Segunda-feira, 7 de Dezembro de 2009

.: 116. Murder at the Vicarage, Agatha Christie :.

256 páginas

 

Sinopse:

St. Mary Mead é uma pacata aldeia inglesa, onde o dia-a-dia decorre sem incidentes de relevo e até os equívocos e desaguisados do costume fazem já parte da rotina diária. Mas o comportamento arrogante e intransigente do coronel Protheoroe, figura proeminente na vida da aldeia, torna-o no alvo preferido de comentários controversos e dos ódios mais enraizados, levando o próprio vigário a declarar um momento de desespero e irreflexão que quem matasse o coronel faria um favor ao resto do mundo. O sereno vigário Clement não imaginava então que este seu comentário pouco feliz voltaria para o atormentar...

 

Opinião:

Agatha Christie tem uma obra tão extensa que, inevitavelmente, alguns livros são muito semelhantes entre si - até porque esta era uma autora que não se baseava em formas de matar mirabolantes para construir os seus enredos, tendo, digamos, uma conjunto fixo de métodos que atribui aos assassinos que criava.

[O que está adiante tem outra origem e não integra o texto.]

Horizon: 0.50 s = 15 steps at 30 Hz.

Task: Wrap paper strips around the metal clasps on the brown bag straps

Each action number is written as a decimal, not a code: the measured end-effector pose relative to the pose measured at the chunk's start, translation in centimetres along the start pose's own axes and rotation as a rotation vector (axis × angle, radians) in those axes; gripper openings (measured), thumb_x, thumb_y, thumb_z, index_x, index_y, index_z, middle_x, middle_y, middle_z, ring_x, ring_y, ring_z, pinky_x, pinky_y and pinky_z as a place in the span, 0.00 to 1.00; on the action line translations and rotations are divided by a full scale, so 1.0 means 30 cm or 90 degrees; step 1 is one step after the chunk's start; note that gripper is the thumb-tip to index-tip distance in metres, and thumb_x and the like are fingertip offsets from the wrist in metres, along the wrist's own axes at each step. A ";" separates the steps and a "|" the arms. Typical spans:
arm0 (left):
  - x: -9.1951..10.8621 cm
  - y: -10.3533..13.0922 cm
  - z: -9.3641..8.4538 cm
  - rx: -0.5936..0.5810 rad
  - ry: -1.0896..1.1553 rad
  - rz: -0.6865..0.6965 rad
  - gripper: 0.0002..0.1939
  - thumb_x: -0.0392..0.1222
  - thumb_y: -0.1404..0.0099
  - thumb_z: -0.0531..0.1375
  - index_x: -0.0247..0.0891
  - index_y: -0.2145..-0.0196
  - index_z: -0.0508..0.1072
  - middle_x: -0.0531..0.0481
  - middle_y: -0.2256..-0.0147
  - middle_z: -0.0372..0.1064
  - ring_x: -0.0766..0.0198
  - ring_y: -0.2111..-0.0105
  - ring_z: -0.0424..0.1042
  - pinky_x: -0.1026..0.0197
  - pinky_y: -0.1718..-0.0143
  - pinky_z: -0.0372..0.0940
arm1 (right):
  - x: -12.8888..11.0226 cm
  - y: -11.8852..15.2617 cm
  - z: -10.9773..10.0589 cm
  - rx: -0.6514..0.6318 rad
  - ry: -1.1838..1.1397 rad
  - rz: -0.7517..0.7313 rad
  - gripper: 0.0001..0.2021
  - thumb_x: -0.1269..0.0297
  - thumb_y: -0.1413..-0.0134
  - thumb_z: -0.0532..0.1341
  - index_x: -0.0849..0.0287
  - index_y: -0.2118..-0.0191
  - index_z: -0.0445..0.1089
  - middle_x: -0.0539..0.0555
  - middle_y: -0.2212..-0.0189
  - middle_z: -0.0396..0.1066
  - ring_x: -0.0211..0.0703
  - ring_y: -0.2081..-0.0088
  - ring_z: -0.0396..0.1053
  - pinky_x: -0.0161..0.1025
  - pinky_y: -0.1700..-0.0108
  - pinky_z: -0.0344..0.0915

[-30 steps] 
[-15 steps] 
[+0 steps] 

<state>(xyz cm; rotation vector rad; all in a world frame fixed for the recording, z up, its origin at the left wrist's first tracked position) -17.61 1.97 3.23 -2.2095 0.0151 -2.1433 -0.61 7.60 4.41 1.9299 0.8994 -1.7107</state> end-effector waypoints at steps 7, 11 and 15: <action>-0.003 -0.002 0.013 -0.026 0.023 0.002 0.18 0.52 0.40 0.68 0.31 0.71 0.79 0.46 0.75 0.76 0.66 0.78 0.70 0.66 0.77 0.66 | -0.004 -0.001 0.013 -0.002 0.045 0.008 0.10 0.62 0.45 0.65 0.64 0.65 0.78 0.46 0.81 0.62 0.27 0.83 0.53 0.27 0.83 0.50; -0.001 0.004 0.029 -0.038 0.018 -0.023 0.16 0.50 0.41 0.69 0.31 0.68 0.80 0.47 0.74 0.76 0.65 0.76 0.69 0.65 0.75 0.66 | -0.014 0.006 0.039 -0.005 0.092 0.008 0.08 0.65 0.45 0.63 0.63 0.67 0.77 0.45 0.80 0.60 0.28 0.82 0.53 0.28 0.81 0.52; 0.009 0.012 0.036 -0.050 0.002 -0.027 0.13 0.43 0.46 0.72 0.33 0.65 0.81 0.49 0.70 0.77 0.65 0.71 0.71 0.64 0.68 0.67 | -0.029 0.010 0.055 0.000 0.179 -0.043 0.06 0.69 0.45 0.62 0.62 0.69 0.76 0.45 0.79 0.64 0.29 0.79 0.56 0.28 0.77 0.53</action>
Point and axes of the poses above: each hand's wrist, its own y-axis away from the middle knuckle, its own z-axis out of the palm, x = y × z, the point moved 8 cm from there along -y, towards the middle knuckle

Este não é um livro que se destaque, como acontece, por exemplo, com As Dez Figuras Negras. No entanto, para mim teve um sabor especial, porque foi o primeiro livro de Christie que li na sua versão original, em Inglês.

O Inglês da época de Christie é bastante diferente do actual, sobretudo no que toca às expressões usadas. Existem algumas que são próprias não só da língua como daquela época específica, o que torna a leitura deste livro uma aventura em termos de comprensão. No início foi um pouco estranho, até conseguir adaptar-me à forma como as personagens comunicavam. Passada essa pequena barreira, este revelou-se um livro delicioso. Por um lado, é a primeira aparição da famosa Miss Jane Marple; por outro... bem, é um mistério da Duquesa da Morte. E isso chega para mim.